AFTER THE WAR
THE POLICY OF RUSSIA EUROPEAN SOVIET STATES. A NECESSARY SAFEGUARD. Like its associates, the Soviet Union is convinced that the existence and future security of the Soviets is dependent upon the destruction of Nazism in Germany, writes Major William Yale in the “Christian Science Monitor.” But what will be the policy of Soviet Russia when Nazism is destroyed? One theory is that if the Nazi armies are defeated by those of the Soviet Union, the Soviet leaders would reoccupy the three small Baltic States, the non-Polish eastern portion of what was formerly .Poland, and probably both Bessarabia and Bukovina. These territories would, according to this theory, in that event probably be incorporated in the Soviet Union as integral parts of the Soviet State. It is held unlikely that this would be opposed by Great Britain and the United States. The current propaganda of the Nazis suggests the question as to whether the Soviet leaders will go further and attempt to Sovietise other areas of Eastern and Central and even Western Europe. DEPENDENCE ON CONDITIONS.
It can be assumed that the Soviet policy in regard to other areas in Europe will in part be determined by the conditions which arise at the time of the defeat of the Germans.

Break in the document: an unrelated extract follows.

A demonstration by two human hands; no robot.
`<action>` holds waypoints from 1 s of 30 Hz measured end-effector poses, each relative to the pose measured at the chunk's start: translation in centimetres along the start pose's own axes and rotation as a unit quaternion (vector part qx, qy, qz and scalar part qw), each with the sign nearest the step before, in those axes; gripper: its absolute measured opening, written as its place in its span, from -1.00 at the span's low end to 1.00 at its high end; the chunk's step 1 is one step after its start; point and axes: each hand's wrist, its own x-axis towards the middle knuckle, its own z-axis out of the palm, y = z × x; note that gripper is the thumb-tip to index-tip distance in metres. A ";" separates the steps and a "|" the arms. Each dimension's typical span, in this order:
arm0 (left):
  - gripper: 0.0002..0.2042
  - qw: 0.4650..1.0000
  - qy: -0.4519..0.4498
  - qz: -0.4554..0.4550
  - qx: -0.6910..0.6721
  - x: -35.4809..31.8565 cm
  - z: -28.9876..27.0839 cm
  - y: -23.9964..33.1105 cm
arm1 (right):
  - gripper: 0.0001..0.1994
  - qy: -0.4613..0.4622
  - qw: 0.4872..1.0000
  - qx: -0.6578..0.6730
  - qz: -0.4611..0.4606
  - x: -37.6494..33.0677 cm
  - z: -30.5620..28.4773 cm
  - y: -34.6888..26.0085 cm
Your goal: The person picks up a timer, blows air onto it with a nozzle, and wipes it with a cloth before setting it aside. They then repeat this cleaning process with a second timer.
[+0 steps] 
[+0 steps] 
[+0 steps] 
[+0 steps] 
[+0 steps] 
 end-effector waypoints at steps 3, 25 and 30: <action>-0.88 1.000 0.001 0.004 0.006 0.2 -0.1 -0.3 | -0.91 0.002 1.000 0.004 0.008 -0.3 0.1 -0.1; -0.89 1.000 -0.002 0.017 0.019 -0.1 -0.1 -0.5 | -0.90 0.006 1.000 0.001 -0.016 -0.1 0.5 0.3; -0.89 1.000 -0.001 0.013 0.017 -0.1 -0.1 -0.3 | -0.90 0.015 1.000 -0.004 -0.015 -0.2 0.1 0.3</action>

If this should be accompanied by widespread revolutions in Germany, Hungary, Finland, Rumania and Bulgaria, as well as in the occupied countries, the policy of Soviet Russia might, some think, intervene on behalf of the most radical groups afriong the revolutionists. If, for example, there was an uprising of the German proletariat against the crumbling Nazi regime, and other German groups attempted to prevent a seizure of power by the proletariat leaders; it is possible that these would ask the Soviet Union for help and that Soviet military forces would aid the revolutionists in setting up a German Soviet State.
AVOIDING SERIOUS DIFFERENCES.
The people of the Soviet Union have shown themselves as interested in having the people of Europe establish Soviet States organised on the basis of Socialism as Americans are in having Europe set up political democracies on the American pattern, organised on the basis of capitalism. Americans very generally are convinced that the people of Europe want political democracy and capitalism; the Soviets are just as sure that the “masses” of Europe want the Soviet system and Socialism. If this issue can be agreed upon before the Nazi regime collapses, the possibility of serious differences between the Soviet Union and the United Nations might be avoided. EXPEDITIONARY FORCES. A necessary safeguard against such differences would be a successful conclusion of the war in Asia before the defeat of Nazi Germany, which would permit the presence of expeditionary forces of the United Nations in Western Europe. Then Great Britain and the United States might be expected largely to determine the political and social setup in Western and Central Europe. Without such an Allied ex-' peditionary force the field would necessarily be left open to Russia to determine largely the shape of things.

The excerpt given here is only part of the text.